From the Archives: Snapshot Isolation and Materialized Views
In this post, originally written by Glenn Paulley and posted to sybase.com in February of 2011, Glenn talks about the effect of using snapshot isolation in combination with materialized views.
Snapshot isolation and materialized views are two important features that have been part of the SQL Anywhere server since the Version 10 release, which first shipped in September 2006. In the past, I’ve written articles that explain the tradeoffs of using snapshot isolation and presented material on the space-time tradeoffs of materialized views.

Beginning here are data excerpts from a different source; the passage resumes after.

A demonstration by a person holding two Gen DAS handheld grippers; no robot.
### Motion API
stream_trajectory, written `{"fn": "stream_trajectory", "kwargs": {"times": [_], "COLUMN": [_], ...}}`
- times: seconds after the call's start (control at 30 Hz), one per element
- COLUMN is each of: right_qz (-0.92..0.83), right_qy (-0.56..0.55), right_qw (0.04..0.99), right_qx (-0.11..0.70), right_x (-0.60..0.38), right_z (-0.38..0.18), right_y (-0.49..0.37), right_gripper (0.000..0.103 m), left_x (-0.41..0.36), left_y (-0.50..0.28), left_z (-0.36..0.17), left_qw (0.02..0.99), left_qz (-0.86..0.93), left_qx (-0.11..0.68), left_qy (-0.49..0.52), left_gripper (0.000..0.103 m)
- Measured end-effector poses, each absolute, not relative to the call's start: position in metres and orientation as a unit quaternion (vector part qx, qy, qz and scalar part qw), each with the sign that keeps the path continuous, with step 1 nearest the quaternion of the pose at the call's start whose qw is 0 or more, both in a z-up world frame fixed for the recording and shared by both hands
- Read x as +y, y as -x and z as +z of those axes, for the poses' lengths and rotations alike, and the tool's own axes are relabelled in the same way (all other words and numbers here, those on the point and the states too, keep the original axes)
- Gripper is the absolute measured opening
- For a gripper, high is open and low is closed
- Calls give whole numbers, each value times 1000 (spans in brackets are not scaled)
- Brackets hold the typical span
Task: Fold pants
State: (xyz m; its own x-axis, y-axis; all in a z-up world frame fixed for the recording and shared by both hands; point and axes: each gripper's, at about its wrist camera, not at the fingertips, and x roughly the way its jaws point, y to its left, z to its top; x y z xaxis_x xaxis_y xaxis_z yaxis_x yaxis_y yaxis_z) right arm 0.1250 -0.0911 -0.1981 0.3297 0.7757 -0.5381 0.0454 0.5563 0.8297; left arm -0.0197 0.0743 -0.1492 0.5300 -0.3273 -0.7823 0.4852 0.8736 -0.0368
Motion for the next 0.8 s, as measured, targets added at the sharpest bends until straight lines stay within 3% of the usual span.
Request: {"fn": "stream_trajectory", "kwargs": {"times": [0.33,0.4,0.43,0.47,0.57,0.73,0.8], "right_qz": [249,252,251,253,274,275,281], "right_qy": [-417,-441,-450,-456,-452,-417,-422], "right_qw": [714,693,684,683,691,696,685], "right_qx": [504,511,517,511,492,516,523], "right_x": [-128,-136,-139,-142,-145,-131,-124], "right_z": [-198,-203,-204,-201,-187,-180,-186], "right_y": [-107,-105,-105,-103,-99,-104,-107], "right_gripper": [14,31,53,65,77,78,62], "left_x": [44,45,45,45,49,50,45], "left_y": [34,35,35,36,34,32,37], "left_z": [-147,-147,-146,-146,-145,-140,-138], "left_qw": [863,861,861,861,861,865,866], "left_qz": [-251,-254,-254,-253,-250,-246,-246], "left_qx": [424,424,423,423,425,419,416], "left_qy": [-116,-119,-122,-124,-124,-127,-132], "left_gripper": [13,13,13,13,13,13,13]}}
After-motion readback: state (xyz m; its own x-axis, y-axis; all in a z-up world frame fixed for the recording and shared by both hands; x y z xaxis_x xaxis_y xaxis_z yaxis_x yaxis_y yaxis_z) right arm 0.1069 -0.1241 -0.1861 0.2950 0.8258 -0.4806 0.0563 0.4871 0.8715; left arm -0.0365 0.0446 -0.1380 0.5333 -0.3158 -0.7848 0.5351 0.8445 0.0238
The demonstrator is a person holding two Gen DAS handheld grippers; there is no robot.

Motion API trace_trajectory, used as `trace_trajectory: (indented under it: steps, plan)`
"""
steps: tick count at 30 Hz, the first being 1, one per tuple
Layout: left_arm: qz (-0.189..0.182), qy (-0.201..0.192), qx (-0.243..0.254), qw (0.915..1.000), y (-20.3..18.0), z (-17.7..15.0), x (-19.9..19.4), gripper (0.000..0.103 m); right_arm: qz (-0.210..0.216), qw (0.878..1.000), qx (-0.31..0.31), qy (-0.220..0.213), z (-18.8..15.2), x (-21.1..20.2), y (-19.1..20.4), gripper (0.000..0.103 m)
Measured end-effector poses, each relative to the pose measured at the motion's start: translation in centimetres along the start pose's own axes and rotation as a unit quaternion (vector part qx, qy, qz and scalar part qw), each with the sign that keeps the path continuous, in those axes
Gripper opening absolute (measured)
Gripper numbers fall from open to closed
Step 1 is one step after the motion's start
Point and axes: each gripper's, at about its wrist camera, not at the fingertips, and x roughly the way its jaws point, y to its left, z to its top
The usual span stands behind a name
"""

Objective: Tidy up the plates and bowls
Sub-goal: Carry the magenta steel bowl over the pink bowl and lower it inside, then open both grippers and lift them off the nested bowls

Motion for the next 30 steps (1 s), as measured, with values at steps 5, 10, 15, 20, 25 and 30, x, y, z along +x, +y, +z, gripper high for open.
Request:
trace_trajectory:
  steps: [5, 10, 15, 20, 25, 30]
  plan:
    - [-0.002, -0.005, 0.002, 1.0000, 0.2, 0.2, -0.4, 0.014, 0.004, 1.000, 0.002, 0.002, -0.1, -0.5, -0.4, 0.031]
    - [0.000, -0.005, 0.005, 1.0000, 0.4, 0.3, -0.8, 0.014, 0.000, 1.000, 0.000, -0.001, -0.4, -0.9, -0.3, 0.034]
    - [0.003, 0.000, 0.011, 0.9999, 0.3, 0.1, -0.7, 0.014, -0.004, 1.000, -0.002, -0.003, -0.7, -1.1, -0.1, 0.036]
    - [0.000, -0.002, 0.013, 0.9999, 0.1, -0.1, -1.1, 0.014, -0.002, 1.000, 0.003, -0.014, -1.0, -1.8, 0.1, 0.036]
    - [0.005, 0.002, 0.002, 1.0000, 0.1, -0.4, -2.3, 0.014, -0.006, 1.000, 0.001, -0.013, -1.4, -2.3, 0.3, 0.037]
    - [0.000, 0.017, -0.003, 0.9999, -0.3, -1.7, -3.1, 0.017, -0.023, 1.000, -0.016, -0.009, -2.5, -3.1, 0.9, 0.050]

In one article on snapshot isolation, I wrote:
Of course, snapshot isolation doesn’t come for free. It is necessary for the database system to construct archive copies of changed data in anticipation of new snapshot transactions. With SQL Anywhere, copies of snapshot rows are managed automatically, written to the temp file (which grows on demand) as necessary. However, though the management impact is near zero, query performance can suffer as snapshot rows may need to be fetched individually from the snapshot row store in the temp file, based on the snapshot semantics of the transaction. The degree of performance degradation depends entirely on the application and its workload, and will be worse with update-intensive workloads.
In this article, I’ll describe the interaction between snapshot isolation and materialized views, particularly as it pertains to the SQL Anywhere server’s transaction log, and discuss the inherent tradeoffs.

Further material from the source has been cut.